La pollution pétrolière et la non-redistribution des richesses par Perenco sont favorisées par la cupidité de la Chefferie Nkomi, selon Georges Mpaga

Le président du ROLBG, Georges Mpaga est vent debout contre la magouille de Perenco et la Chefferie Nkomi dans le département d’Etimboué © Archives Gabonactu.com

Le président exécutif national du Réseau des organisations libres de la société civile pour la bonne gouvernance au Gabon (ROLBG), Georges Mpaga a dans une longue lettre ouverte accusé vertement la Chefferie Nkomi d’avoir favorisé par sa cupidité notoire,  l’entreprise pétrolière Perenco, à  polluer impunément le département d’Etimboué et de ne pas redistribuer les richesses produites  depuis plus de 30 ans dans cette partie de la province de l’Ogooué Maritime dont Port-Gentil le chef-lieu.

« J’en appelle par conséquent à la vigilance et à la responsabilité de tous car, la prédation en Etimboué a été favorisée et entretenue par une certaine élite locale notamment des Nkomis, véreux, corrompus, ventrologues, cupides, collabo et traîtres », a insinué avec gravité M. Mpaga.


En sa qualité de natif d’Etimboué, Georges Mpaga, a initié des actions et des « procédures judiciaires en cascades » pour contraindre le pétrolier à réparer son tort en distribuant enfin à l’ensemble de la communauté (Nkomi, Ngowé, Galoa,…), la rente pétrolière et gazière, sous forme  de la mise en œuvre des projets structurants dans le cadre de la Responsabilité société de l’entreprise (RSE) et de dédommagements multiformes.

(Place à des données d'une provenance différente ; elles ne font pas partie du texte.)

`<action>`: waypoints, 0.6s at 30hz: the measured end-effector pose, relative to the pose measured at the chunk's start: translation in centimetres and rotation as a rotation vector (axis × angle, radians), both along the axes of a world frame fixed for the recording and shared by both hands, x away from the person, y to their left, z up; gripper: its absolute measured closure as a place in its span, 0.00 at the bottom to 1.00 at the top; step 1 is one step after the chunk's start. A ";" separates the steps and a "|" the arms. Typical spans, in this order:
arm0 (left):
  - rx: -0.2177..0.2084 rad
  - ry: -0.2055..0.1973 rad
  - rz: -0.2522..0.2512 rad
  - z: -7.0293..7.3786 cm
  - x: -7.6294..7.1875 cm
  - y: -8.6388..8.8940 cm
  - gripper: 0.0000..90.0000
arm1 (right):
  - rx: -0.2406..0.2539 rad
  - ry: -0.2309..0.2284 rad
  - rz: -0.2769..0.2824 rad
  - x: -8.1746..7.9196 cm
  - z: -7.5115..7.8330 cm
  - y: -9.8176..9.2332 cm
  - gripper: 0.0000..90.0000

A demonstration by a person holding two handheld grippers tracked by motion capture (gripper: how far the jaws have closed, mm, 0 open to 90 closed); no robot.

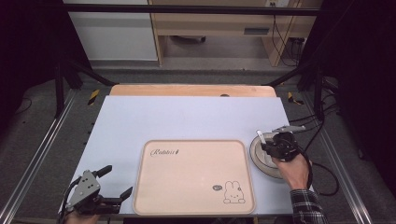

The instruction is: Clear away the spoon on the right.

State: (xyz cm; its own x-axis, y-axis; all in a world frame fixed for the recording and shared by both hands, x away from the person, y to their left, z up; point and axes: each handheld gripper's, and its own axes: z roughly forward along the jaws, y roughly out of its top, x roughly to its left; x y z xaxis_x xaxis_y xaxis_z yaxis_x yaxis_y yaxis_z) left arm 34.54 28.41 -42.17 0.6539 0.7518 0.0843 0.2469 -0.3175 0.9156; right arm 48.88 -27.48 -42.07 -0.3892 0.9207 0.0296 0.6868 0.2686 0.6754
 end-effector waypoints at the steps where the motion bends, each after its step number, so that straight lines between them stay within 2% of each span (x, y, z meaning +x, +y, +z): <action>1: 0.000 0.000 0.000 0.0 0.0 0.0 0.02 | 0.002 -0.001 -0.002 0.0 0.1 0.0 0.82; 6: 0.002 0.000 0.000 0.0 0.0 0.0 0.02 | 0.029 -0.007 -0.005 -0.3 0.7 -0.2 0.82; 12: 0.003 0.001 0.000 0.0 0.0 0.0 0.03 | 0.017 -0.002 0.005 -0.4 1.2 0.1 0.82; 18: 0.003 -0.001 0.001 0.0 0.0 0.0 0.03 | 0.009 -0.002 0.011 -0.7 2.4 0.1 0.82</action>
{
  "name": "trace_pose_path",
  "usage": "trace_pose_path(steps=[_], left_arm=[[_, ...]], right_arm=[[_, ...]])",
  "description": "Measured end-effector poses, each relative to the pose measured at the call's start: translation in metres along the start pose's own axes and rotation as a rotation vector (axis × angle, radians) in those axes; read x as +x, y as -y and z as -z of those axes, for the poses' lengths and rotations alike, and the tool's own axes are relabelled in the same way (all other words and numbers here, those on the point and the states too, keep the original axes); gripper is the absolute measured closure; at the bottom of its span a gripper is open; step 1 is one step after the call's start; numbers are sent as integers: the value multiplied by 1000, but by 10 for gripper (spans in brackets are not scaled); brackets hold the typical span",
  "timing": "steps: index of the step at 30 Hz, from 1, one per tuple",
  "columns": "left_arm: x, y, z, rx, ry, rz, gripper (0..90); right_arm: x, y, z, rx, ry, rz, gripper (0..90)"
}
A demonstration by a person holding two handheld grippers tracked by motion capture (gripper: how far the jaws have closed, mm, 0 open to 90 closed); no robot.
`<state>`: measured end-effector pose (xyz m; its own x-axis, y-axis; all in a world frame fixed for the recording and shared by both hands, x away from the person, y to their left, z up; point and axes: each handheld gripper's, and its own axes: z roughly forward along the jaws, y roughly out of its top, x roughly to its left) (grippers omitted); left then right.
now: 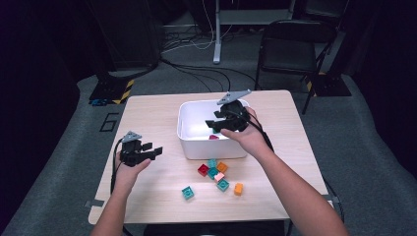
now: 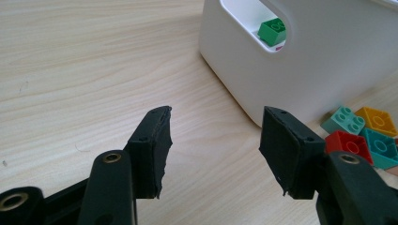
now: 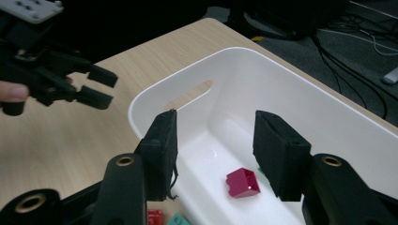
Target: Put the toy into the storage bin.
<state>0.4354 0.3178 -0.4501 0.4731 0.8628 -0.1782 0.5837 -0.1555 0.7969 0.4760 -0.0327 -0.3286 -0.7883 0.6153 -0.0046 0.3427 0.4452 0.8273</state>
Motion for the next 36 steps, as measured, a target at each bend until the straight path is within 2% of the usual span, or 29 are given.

« Alors que nous sommes engagés dans des procédures judiciaires en cascade contre Perenco au Gabon et à l’étranger, pendant que cette multinationale suite à son inculpation et à sa mise en examen par le tribunal de Port Gentil, est aujourd’hui dans une situation intenable, nous avons la certitude que ce pollueur criminogène auteur des catastrophes environnementaux en Etimboué sera sanctionné durement par la justice, à la hauteur des désastres générés par ses activités néfastes dans notre département », a-t-il souhaité avec conviction.